PROBLEM TO SOLVE: Among the lines of data below, reproduce only those from the one with "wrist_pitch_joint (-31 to" through the one with "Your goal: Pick", exactly as they stand, both ends included.

== Segment start ==

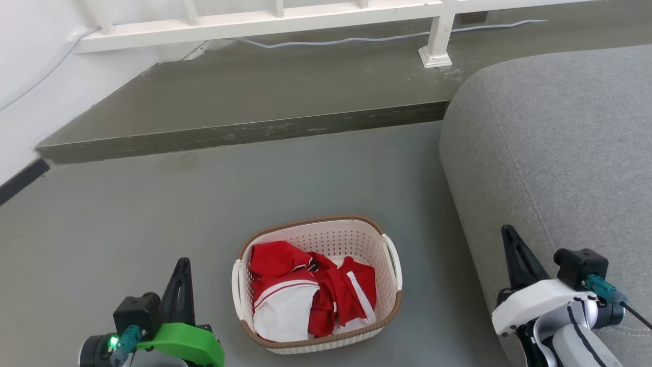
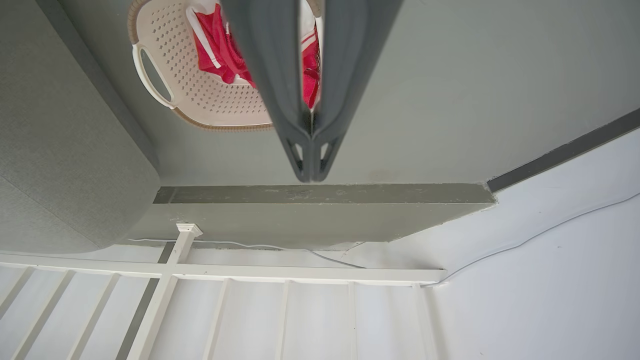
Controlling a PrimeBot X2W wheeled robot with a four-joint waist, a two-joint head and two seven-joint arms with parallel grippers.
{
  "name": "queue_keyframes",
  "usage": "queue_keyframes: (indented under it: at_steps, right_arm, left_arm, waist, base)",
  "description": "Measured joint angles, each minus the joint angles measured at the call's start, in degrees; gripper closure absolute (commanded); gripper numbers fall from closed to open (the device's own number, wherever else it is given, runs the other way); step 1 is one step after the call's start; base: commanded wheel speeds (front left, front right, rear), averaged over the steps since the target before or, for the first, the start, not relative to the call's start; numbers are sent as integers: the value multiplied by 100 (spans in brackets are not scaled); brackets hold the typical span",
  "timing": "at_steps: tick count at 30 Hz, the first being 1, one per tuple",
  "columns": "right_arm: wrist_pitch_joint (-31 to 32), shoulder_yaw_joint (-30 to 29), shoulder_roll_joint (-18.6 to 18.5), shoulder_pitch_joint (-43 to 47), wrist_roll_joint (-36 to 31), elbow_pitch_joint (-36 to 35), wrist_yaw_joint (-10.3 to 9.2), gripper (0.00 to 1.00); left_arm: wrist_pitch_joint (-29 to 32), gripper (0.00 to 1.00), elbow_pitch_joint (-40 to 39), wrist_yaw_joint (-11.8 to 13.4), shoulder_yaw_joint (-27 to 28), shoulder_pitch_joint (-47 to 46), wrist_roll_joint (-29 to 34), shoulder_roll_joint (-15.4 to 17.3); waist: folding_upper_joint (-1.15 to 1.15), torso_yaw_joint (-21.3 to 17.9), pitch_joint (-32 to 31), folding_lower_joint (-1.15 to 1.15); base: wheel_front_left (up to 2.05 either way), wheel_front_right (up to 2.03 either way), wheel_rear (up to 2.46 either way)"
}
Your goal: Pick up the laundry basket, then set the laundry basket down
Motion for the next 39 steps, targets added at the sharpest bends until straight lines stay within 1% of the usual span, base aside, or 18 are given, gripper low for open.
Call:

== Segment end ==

ANSWER SECTION:
  "columns": "right_arm: wrist_pitch_joint (-31 to 32), shoulder_yaw_joint (-30 to 29), shoulder_roll_joint (-18.6 to 18.5), shoulder_pitch_joint (-43 to 47), wrist_roll_joint (-36 to 31), elbow_pitch_joint (-36 to 35), wrist_yaw_joint (-10.3 to 9.2), gripper (0.00 to 1.00); left_arm: wrist_pitch_joint (-29 to 32), gripper (0.00 to 1.00), elbow_pitch_joint (-40 to 39), wrist_yaw_joint (-11.8 to 13.4), shoulder_yaw_joint (-27 to 28), shoulder_pitch_joint (-47 to 46), wrist_roll_joint (-29 to 34), shoulder_roll_joint (-15.4 to 17.3); waist: folding_upper_joint (-1.15 to 1.15), torso_yaw_joint (-21.3 to 17.9), pitch_joint (-32 to 31), folding_lower_joint (-1.15 to 1.15); base: wheel_front_left (up to 2.05 either way), wheel_front_right (up to 2.03 either way), wheel_rear (up to 2.46 either way)"
}
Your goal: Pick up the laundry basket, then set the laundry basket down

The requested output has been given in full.